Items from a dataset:
*** Block opens ***
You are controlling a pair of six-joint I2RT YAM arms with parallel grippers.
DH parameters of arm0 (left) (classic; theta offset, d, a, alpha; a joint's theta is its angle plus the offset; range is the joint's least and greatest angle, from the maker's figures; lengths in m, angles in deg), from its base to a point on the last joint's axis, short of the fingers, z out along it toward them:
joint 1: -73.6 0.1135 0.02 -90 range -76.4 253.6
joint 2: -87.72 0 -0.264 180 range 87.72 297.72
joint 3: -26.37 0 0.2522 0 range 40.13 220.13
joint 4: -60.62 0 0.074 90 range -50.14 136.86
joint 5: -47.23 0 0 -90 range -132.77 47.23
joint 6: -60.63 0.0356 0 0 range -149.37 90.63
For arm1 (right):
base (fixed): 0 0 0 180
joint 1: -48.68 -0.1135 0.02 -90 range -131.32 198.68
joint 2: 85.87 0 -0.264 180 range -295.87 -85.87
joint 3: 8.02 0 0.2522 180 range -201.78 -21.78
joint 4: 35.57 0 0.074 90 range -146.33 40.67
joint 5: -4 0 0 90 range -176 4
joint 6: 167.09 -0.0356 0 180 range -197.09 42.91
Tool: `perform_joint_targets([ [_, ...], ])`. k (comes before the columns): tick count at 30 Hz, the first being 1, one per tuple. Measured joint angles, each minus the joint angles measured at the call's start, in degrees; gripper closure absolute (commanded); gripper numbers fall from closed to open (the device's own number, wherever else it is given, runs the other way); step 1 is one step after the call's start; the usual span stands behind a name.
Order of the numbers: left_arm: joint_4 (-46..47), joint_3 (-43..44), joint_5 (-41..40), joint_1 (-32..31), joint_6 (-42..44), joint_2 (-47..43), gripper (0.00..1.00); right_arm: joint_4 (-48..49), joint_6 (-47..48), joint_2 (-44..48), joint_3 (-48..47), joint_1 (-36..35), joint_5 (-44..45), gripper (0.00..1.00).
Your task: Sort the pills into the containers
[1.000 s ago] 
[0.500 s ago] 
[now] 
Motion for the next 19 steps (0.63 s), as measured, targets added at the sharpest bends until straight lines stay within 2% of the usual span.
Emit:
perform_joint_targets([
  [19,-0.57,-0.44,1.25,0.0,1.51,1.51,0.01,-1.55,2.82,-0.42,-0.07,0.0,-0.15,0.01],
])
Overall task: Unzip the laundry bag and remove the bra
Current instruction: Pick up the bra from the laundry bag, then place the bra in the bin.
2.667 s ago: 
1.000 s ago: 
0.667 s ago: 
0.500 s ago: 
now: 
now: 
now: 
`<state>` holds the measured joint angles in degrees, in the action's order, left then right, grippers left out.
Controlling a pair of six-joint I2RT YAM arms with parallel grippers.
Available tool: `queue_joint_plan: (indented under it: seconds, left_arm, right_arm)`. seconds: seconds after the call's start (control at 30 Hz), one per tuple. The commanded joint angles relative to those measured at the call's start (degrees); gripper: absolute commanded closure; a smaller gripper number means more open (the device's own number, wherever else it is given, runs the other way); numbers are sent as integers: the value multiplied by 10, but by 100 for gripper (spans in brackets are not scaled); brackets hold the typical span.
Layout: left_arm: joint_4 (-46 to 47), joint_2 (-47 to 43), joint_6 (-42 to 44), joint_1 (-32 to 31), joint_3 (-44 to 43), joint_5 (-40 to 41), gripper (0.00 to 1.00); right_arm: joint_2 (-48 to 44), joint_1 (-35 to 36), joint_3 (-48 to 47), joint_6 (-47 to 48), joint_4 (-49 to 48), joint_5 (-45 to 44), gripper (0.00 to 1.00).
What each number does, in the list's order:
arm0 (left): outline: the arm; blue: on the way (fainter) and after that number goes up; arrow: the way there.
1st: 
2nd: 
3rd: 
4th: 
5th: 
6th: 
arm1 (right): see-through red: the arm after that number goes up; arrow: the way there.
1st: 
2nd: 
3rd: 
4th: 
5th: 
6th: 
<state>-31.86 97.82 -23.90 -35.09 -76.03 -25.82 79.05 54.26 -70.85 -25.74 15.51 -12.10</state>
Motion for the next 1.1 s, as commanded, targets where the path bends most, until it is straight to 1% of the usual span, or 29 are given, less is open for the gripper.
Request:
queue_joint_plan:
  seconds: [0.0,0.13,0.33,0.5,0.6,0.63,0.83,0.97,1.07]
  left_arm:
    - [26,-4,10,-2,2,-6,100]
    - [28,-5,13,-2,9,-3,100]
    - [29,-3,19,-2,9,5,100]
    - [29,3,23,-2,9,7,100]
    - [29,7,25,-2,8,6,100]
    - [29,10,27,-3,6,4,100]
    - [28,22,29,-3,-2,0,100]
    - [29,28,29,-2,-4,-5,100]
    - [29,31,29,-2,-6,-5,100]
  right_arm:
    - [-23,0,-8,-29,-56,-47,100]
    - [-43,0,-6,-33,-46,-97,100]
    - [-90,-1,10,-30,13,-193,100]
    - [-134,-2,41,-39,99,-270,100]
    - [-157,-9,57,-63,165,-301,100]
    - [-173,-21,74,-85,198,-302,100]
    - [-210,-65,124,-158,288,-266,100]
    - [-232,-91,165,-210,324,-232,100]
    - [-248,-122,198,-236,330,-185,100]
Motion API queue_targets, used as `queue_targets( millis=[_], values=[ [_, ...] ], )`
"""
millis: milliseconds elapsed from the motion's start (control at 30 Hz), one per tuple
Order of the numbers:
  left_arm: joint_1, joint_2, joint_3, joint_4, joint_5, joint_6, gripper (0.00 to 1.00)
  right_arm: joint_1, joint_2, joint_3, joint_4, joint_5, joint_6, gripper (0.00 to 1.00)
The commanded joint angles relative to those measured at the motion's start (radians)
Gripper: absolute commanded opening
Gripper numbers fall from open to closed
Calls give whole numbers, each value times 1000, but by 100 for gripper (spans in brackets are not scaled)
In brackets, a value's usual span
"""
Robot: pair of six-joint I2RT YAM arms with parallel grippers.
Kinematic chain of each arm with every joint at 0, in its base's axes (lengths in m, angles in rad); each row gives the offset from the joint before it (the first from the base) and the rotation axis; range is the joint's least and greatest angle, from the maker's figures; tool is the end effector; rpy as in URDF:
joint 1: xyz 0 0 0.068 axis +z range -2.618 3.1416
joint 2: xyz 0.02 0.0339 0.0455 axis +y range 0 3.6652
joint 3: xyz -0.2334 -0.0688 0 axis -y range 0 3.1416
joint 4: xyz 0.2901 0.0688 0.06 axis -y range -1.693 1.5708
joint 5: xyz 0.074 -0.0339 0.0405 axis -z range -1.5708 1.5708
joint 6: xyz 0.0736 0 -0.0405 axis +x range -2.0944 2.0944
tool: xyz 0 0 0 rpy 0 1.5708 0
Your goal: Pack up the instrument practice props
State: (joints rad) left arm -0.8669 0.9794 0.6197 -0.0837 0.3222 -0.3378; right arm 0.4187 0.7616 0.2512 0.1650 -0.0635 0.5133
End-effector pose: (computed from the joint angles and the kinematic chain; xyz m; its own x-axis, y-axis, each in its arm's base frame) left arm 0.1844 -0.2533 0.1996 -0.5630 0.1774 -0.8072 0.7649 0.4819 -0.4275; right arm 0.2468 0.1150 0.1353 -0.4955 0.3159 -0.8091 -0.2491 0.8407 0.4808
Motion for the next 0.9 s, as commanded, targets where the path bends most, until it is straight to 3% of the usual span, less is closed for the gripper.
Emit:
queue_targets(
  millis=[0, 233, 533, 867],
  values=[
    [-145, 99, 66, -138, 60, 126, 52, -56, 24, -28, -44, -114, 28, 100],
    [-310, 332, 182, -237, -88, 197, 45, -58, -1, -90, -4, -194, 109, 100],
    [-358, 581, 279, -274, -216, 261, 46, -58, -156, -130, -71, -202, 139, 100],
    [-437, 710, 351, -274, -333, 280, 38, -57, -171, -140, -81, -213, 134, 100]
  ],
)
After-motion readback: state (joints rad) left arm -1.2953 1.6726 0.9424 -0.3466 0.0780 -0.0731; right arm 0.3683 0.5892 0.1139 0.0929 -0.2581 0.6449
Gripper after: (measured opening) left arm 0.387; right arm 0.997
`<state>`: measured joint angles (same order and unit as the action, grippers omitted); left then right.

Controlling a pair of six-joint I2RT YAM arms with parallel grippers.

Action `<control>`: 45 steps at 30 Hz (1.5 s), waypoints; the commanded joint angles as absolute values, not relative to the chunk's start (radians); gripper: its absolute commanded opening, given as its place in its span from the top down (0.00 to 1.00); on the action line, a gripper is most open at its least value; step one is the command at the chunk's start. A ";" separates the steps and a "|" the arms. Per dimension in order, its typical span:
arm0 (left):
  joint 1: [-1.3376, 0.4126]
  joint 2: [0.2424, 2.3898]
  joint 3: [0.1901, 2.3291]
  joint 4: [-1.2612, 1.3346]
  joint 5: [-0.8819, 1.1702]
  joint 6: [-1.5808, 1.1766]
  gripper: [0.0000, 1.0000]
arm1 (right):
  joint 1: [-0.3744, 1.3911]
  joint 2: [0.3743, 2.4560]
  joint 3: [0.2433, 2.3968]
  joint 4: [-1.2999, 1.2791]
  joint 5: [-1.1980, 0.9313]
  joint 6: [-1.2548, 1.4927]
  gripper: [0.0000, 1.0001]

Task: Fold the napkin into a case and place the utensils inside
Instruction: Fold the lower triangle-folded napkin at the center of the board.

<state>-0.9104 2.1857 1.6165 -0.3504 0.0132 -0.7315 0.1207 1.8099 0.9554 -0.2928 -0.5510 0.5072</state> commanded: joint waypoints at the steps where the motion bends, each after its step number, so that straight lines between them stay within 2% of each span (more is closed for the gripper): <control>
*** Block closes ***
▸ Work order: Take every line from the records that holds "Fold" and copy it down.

▸ Exercise output:
Task: Fold the napkin into a case and place the utensils inside
Instruction: Fold the lower triangle-folded napkin at the center of the board.

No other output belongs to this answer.